If Donald Trump’s election as president was an earthquake that leveled progressive expectations, then his transition has slammed into the political landscape with equal force. Trump is staffing his administration with far-right billionaires, conspiracy theorist generals, and extremeideologues, while upsetting relations with important powers like the United Kingdom, India, and China.
It’s created a sense of doom. The unthinkable seems almost close at hand: mass deportations, privatizing Medicare, forcing Muslim Americans to register with the government, overturning basic civil and reproductive rights, assaults on public education and unions, even privatizing Native American lands for oil exploration.
But this obsessing blinds us to real political openings on the left—particularly ones that would not have been available had Hillary Clinton been elected. In fact, there are those who see the weakening of the neoliberalism of the Democratic Party and believe the left stands a historic chance at making new gains.

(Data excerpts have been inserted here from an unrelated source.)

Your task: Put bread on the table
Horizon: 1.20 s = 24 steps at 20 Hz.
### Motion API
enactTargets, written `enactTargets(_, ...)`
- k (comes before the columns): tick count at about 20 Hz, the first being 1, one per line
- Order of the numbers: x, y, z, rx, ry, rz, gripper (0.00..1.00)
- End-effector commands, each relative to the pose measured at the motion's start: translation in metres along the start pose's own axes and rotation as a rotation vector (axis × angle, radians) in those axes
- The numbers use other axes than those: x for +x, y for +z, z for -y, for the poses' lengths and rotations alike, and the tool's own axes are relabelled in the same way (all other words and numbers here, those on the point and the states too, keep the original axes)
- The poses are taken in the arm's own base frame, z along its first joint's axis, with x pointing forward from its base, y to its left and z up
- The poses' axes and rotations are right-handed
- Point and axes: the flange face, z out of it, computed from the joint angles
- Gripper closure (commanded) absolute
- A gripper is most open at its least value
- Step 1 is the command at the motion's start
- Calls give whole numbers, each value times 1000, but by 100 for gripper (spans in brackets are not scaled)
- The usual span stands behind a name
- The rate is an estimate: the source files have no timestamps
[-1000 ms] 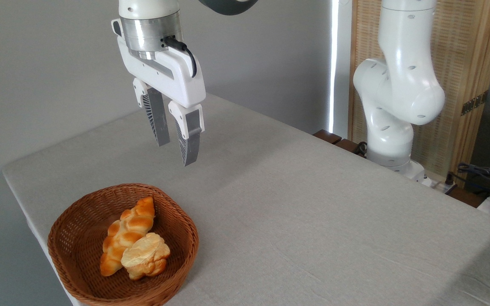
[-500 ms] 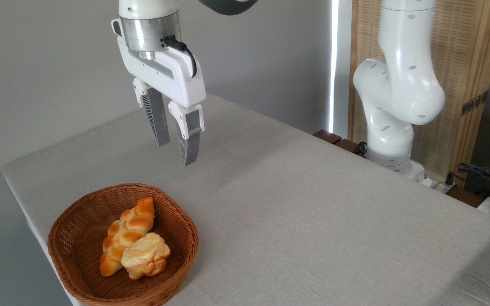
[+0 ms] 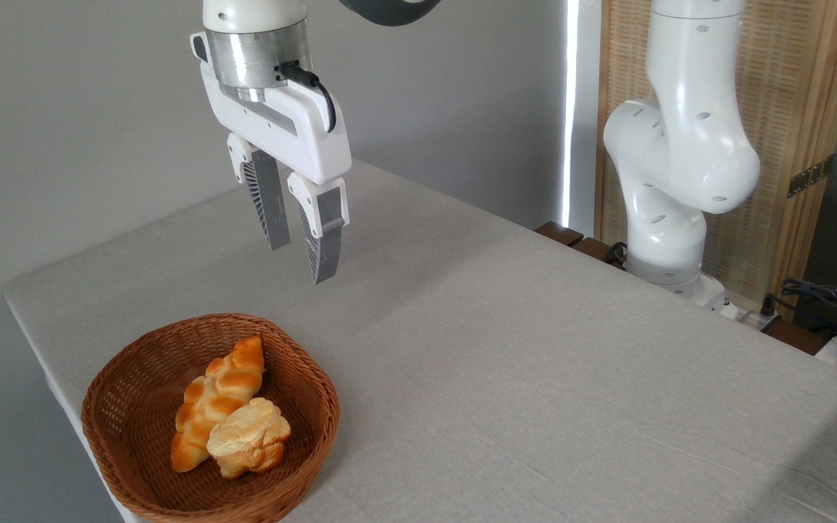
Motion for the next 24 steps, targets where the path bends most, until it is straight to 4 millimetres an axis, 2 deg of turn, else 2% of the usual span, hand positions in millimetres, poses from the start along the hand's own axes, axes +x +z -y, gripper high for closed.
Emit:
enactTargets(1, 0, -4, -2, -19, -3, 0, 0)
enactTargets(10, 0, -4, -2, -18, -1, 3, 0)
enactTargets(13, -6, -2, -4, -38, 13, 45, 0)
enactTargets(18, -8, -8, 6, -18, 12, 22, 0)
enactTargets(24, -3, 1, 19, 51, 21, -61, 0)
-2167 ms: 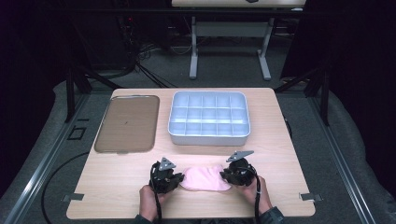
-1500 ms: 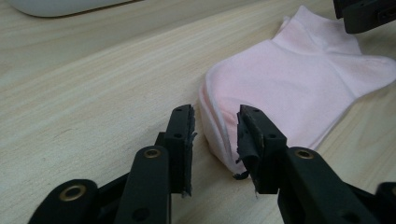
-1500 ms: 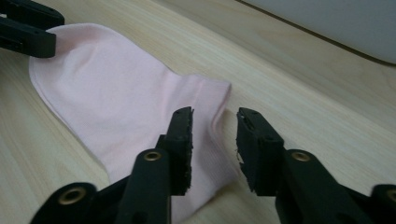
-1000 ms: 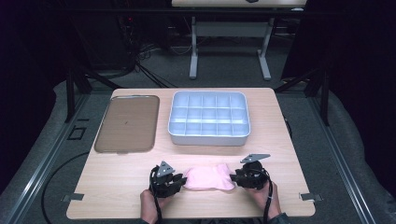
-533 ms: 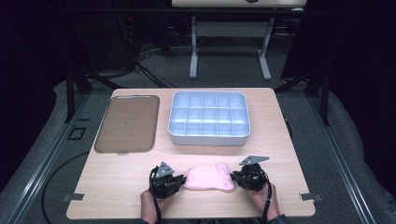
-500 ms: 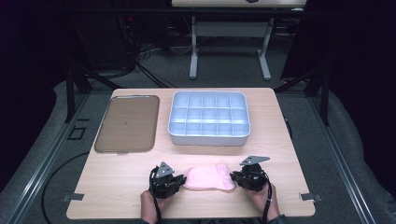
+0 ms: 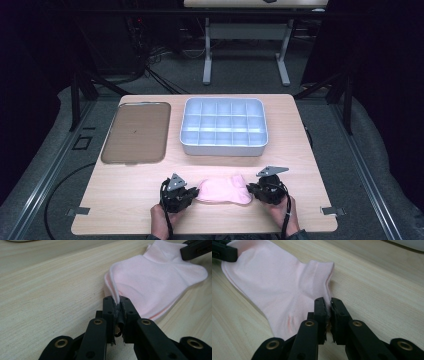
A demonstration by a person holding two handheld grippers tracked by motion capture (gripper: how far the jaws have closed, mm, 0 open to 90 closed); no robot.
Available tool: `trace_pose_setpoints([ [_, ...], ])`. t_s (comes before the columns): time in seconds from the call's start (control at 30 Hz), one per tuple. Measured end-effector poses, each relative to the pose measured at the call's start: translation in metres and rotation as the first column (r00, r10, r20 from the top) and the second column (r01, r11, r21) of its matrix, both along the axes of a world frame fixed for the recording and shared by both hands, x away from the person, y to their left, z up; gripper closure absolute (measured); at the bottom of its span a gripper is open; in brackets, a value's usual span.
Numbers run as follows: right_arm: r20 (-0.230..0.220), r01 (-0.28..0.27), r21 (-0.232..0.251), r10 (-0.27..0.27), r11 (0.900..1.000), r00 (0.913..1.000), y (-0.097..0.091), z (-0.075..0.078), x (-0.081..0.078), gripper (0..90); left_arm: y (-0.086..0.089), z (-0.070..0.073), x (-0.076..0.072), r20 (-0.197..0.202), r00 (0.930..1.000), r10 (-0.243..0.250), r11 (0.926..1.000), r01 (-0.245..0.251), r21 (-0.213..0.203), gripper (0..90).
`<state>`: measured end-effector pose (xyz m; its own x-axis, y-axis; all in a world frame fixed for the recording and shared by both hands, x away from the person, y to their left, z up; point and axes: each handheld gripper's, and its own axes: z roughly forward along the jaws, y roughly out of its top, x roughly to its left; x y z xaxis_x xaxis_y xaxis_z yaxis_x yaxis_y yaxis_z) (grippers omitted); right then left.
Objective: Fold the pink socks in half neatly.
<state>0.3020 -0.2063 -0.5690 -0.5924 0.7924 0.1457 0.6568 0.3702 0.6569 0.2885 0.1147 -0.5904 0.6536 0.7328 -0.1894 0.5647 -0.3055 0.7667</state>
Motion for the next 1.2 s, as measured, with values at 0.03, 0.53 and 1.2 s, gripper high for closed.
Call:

But to win broad support for their agenda, progressives will need to go beyond purely logical appeals and make a Trump-like appeal to emotions.
Leo Panitch is distinguished research professor at York University in Toronto and co-author of The Making of Global Capitalism: The Political Economy of American Empire. He says one positive outcome of Hillary Clinton’s defeat is that it’s “the nail in the coffin of the Third Way,” referring to the idea, championed by Bill Clinton, that establishment left parties like the Democrats could blaze a path between capitalism and socialism. Panitch explains that Democrats supported trade deals that freed capital to maximize profits around the world while claiming they could reconcile this with their “historical commitments to social welfare and protecting the Western working class from the worst effects of capitalism.”